Itu sebabnya aku berdebat dengannya, beberapa waktu yang lalu. Beliau bilang pemilihan presiden langsung itu tidak konstitusional. Karena asas negara kita berdasarkan musyarawah mufakat. Sila keempat diperkosa habis-habisan, demikian kata anak beliau. Tapi, tapi, tapi, ... bukankah sila pertama juga diperkosa habis-habisan? Hei minoritas, sila pertama itu hasil kompromi Panglima Besar dengan kaum kanan. Kenapa kalian lambat menyadarinya? Itu sebabnya terkadang aku bergumam, Pancasila itu sebenarnya overrated. Kalau bagian dari dirinya sudah diperkosa habis-habisan, yang tersisa adalah ampas. Setidaknya demikianlah pikir mereka. Bukan pikirku. Betul, pak, itu pikiran mereka, bukan diriku. (menyelamatkan diri supaya tidak dilaporkan).

 

Aku setuju yang mana? Pemilihan langsung atau musyarawah mufakat? Sosialisme, Kapitalisme, atau Ekonomi Pancasila yang diklaim sebagai berada di tengah-tengah antara sosialisme dan kapitalisme, atau Ekonomi Syariah?

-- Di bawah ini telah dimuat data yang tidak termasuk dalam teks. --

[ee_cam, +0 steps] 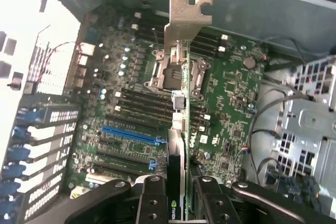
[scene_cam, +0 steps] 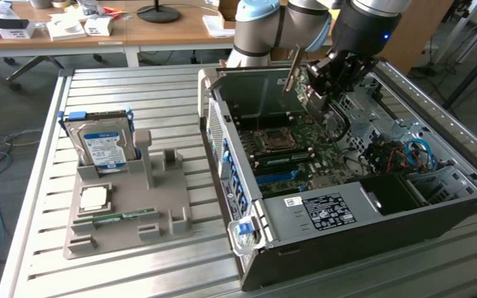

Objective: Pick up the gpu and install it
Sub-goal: 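Insert the gpu into the slot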

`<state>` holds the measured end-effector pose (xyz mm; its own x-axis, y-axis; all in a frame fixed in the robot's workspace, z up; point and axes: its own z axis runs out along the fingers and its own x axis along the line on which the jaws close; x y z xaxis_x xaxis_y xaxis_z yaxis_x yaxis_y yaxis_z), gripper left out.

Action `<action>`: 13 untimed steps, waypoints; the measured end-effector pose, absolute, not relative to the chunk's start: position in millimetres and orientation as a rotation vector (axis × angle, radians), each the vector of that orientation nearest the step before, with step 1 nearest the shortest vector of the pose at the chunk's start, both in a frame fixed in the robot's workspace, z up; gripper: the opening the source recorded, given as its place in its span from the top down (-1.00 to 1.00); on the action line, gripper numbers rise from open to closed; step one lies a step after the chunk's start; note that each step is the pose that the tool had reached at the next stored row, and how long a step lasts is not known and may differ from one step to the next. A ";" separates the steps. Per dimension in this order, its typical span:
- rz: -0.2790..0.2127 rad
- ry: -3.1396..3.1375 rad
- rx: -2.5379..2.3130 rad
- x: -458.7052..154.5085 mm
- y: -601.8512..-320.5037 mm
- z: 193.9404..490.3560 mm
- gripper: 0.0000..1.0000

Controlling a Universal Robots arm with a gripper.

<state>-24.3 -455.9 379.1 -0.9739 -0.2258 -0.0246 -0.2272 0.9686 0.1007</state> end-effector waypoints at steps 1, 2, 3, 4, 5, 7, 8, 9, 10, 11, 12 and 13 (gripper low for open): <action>0.161 3.102 -0.382 -24.3 -455.9 378.9 0.47; 0.161 3.100 -0.406 -24.3 -455.9 378.7 0.47; 0.162 3.097 -0.428 -24.4 -455.9 378.6 0.47; 0.162 3.095 -0.450 -24.3 -455.9 378.4 0.47; 0.162 3.093 -0.470 -24.4 -455.9 378.3 0.47; 0.162 3.088 -0.510 -24.4 -455.9 378.0 0.47; 0.162 3.085 -0.531 -24.3 -455.9 377.8 0.47; 0.162 3.082 -0.552 -24.4 -455.9 377.7 0.47; 0.162 3.079 -0.571 -24.4 -455.9 377.5 0.47; 0.162 3.076 -0.591 -24.3 -455.9 377.4 0.47; 0.163 3.072 -0.614 -24.3 -455.9 377.2 0.47; 0.163 3.068 -0.637 -24.3 -455.9 377.1 0.47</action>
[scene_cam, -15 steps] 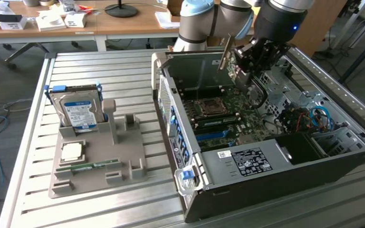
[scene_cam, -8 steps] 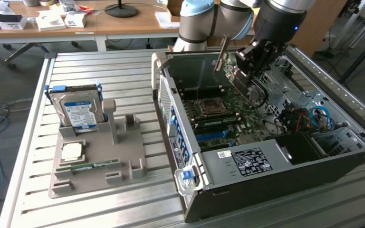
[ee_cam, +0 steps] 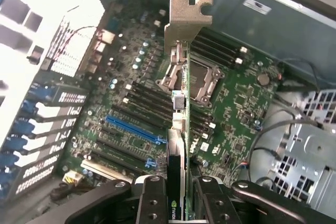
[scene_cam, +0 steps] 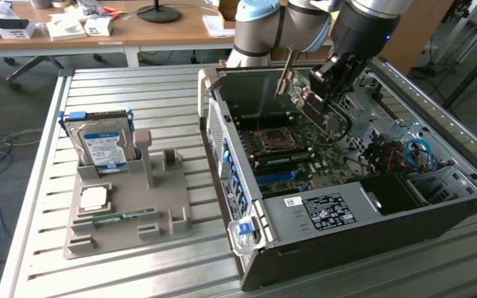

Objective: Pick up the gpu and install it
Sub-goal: 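Insert the gpu into the slot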

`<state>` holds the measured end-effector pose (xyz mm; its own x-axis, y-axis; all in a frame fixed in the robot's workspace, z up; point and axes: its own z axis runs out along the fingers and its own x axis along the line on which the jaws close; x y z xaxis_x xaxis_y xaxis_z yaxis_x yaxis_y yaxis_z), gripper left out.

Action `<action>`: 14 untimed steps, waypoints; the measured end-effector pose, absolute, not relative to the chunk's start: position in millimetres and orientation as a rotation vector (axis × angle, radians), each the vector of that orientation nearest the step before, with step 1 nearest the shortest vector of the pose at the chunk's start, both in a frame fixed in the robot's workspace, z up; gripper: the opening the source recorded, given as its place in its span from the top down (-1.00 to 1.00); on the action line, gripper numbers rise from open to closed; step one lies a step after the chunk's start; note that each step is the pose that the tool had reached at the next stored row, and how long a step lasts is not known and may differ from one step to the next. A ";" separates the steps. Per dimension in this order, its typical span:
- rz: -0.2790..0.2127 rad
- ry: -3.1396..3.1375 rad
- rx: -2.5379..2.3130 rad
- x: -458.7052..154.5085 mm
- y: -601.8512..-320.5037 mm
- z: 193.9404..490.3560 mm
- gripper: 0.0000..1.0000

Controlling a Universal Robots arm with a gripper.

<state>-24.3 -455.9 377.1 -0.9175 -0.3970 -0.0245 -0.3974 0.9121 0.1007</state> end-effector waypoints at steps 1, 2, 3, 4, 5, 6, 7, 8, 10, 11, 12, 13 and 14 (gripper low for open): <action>0.163 3.064 -0.661 -24.4 -455.9 377.0 0.47; 0.163 3.060 -0.685 -24.3 -455.9 376.9 0.47; 0.163 3.055 -0.707 -24.4 -455.9 376.7 0.47; 0.163 3.051 -0.728 -24.4 -455.9 376.6 0.47; 0.163 3.047 -0.748 -24.3 -455.9 376.5 0.47; 0.163 3.043 -0.767 -24.4 -455.9 376.4 0.47; 0.163 3.039 -0.785 -24.3 -455.9 376.3 0.47; 0.163 3.036 -0.801 -24.3 -455.9 376.2 0.47; 0.163 3.028 -0.833 -24.4 -455.9 376.0 0.47; 0.163 3.024 -0.849 -24.4 -455.9 375.9 0.47; 0.163 3.020 -0.866 -24.3 -455.9 375.7 0.47; 0.163 3.016 -0.882 -24.3 -455.9 375.6 0.47; 0.163 3.012 -0.897 -24.4 -455.9 375.4 0.47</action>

Aku tidak akan membuka mulutku.

 

Aku lebih sibuk memikirkan bagaimana caranya membeli televisi yang baru. Televisi yang aku punya, barusan aku buang ke tong sampah. Layarnya hancur berantakan karena aku lihat ada pengamat politik mengoceh dengan kosa kata yang buat awam bisa membuat rahang jatuh, tapi isi omongannya tidak ada sama sekali. Aku lemparkan kursi ke televisiku. Kesalahanku. Karena tentu si pengamat politik itu masih mengoceh, walaupun televisiku hancur. Pengamat politik ini juga digosipkan bakal ditunjuk untuk menjadi menteri. Kalau itu sampai terjadi, aku mungkin harus memutuskan untuk tidak menjadi orang Indonesia lagi. Maafkan aku, Ibu pertiwi. Lebih baik aku kabur dari rumah, ibuku tersayang, daripada melihat orang-orang seperti dirinya mengencingi ranjangmu.

 

Ngomong-ngomong, jangan salahkan aku yah. Salahkan saja si Aibon. Dan ketika dia kampanye untuk salah satu keluarganya karena dia tidak bisa mencalonkan dirinya lagi, mungkin semboyannya tidak akan lagi berbunyi,"Lanjutkan!", melainkan "Laporkan!"